名前からも推測できますが、受講する必要がなかったと気づいたとき(試験に受かっていたことに気づいた場合)のために準備された制度。
これも結局、合格発表の直後からしばらくの間に申し込む、TACや大原とほぼ共通の制度ですね。
クレアールの場合、返金制度を利用できるのは「セーフティコース」という名前のコースですね。
このコースは一発合格が不安な受講者のためのコースで、1年目の行政書士受験料をクレアールが負担してくれるという特典がついてきます。
その他、適用のための主な条件は、
- 合格発表後に、合格通知のコピーを証拠として提出する
- クレアールに合格体験記を書いて提供する
※合格体験記の執筆は、二重の意味でおすすめできます。
返金制度のほか、合格お祝い金(20000円)の対象にもなるからです!
おすすめ講座 第7位 アガルート
アガルートは通信講座専門の会社ですね。
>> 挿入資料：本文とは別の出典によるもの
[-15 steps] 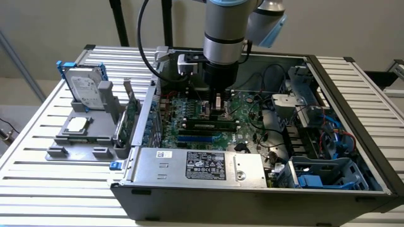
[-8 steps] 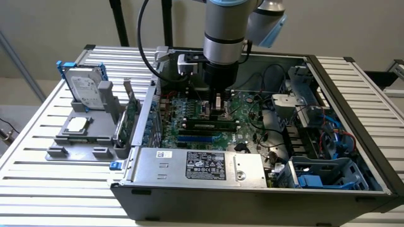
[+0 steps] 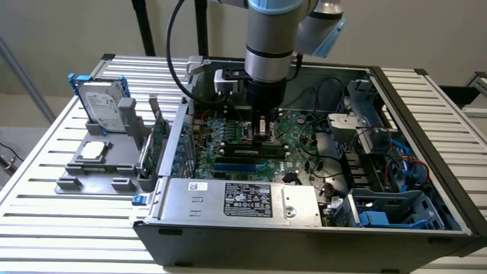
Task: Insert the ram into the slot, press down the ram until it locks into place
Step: 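Press down the ram until it locks into place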
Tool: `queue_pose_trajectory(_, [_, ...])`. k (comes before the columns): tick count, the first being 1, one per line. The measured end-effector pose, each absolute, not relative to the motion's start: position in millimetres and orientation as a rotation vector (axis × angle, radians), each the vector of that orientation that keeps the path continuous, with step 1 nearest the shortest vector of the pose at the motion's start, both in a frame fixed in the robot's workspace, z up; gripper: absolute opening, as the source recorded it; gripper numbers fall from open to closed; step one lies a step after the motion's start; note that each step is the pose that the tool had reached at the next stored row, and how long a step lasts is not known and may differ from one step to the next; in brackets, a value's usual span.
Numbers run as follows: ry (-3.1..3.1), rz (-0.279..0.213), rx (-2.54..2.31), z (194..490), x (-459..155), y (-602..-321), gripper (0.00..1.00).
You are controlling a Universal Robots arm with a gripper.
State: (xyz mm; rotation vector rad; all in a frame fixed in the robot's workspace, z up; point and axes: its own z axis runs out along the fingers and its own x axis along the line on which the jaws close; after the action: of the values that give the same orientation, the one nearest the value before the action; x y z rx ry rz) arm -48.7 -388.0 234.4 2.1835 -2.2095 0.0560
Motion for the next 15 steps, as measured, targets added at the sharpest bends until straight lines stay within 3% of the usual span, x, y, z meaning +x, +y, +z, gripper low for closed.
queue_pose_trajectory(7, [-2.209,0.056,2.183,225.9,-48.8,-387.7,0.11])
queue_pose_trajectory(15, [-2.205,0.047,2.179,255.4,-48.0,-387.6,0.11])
フォーサイト・ユーキャン・スタディングと共通点が多い会社です(たとえば、受講料金の価格帯や教材重視である点ですね……後者に関してユーキャンはやや疑問の余地がありますが)。
しかしアガルートが目指している合格返金保証制度は、通学講座主体の会社である大原やTACと近いものがあります。
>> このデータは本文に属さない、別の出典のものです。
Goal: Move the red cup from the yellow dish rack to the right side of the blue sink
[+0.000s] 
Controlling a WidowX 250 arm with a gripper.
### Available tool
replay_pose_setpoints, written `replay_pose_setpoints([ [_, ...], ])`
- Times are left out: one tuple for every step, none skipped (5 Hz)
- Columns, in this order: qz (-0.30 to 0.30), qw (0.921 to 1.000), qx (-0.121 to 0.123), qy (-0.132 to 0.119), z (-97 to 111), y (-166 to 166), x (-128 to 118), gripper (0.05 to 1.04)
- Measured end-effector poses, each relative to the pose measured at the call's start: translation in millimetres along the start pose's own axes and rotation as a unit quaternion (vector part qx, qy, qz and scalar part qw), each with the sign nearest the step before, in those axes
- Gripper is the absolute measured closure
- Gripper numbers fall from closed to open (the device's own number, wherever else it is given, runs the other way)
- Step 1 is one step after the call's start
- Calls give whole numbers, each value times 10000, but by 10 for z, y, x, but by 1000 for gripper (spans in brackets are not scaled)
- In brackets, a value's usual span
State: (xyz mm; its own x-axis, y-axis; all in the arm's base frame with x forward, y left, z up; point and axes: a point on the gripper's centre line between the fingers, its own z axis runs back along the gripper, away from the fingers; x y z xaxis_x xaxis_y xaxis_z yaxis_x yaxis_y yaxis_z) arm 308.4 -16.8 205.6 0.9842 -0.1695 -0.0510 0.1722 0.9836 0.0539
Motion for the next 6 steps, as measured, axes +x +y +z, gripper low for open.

アガルートの場合、2年越しのコースに全力投球しているとはいいがたいのですが……秋の行政書士試験が終わったら、すぐにでも翌年度のコースを申し込めます。
実際にすぐに申し込んだ受講生に対して、合格していることが明らかになったら、返金を認めているのです。
アガルートの主な条件は?
- 合格通知等を提出する
- 試験終了後から合格発表までに申し込みを済ませている
- 教材を返送する
- 合格体験記の執筆に同意する……etc
おすすめ講座 第8位 エル・エー
エル・エーの合格返金制度は、「合格祝賀返金制度」というユニークなネーミングが見どころですね。
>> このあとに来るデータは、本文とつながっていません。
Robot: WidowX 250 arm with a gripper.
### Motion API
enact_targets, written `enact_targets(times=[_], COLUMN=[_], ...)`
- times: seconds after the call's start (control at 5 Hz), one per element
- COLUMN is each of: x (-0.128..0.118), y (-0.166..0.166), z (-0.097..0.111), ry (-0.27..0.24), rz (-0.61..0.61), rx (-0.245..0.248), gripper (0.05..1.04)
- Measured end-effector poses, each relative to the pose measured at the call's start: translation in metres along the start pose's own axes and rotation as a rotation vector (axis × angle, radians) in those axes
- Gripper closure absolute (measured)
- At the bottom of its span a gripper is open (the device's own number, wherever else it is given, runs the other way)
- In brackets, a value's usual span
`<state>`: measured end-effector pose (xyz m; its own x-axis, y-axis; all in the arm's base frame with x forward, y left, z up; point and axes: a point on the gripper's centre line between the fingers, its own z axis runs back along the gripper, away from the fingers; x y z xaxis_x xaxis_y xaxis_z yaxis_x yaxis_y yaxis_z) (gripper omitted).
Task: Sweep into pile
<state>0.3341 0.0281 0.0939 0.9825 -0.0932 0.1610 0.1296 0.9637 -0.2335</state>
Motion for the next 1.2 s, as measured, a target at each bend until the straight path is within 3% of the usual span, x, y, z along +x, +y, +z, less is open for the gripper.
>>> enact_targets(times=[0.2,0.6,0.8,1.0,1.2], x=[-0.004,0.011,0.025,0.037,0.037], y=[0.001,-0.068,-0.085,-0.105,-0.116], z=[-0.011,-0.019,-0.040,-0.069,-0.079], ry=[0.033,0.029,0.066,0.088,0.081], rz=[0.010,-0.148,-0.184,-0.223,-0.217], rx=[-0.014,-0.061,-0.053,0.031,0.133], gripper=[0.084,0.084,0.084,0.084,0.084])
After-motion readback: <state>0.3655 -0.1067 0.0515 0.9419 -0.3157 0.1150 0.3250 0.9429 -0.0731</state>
エル・エーの制度は、よその通学講座・通信講座会社がやっている「合格返金保証制度」と「合格お祝い金制度」をミックスしたような制度になっている、と評価することができます。
エル・エーの制度の主な条件とは? このようになっていますね!
- 合格証書のコピーといった、必要な書類を提出する
- 合格体験記の提出に同意する
- 返金する金額は、半額と定められている
いかがでしょうか? なんと、半額が返金されます。
全額返金のフォーサイトほどではありませんが、他社と比べたら半額も戻ってくるのはとても喜ばしく感じられるのではないでしょうか?
やはり、半額戻ってくるのであれば、受験勉強にも自然と熱意がこもるものではないでしょうか。
もっともフォーサイトと比べたら、もう1点気になる点がありますね。
フォーサイトは、本試験までに高い学力を獲得していたのに落ちてしまった場合に返金されます。
言い換えますと、合格させる能力に自信があるわけです。
しかしエル・エーは合格した場合に返金します……合格する受講生がそれほど多くないのではないか?
そのような疑惑が生まれてしまうことは否めないでしょう。
おすすめの8講座で行政書士試験に合格を!
行政書士の通信講座のおすすめ8講座を、立て続けにご紹介しました。
8講座とも、それぞれ人気がありますし、インターネットの上でしょっちゅう噂の的になってきた講座ばかりです。
宣伝だけでなく、それぞれがカリキュラム等の特色に注力していますね。
しかし、合格返金保証制度という1点で比較するなら、思ったよりも差がつくようです。
普段はなかなか見えない裏の特徴も見えてこなかったでしょうか?
- 合格させるカリキュラムに自信を持っているのは、フォーサイト
➡合格できるのに落ちた受験生だけに全額を戻せるのは、フォーサイトしか見つかりません - 本試験終了後~合格発表までに、翌年度に向けた申し込み&勉強再開をしたい受講者向けの制度が、TAC・大原・クレアール・アガルート
➡1年以上続くコースを申し込んだ場合や、1発で受かる自信を持てず本試験からすぐに受験勉強を再開したい場合には、合理的な制度と評価できるでしょう - 合格返金制度が今のところ、受けられないのがユーキャン・スタディング
➡返金にこだわらず、その他のサービスに特に心惹かれる場合に申し込んだほうが正しいと思われます
行政書士の通学講座・通信講座で合格返金保証制度は、珍しい制度ではありませんが、比べたらこんなにも違いがありますね。
どこがお得なのか、自分自身の受験勉強のやり方と照らし合わせてから最終決断をしたほうが幸せでしょう!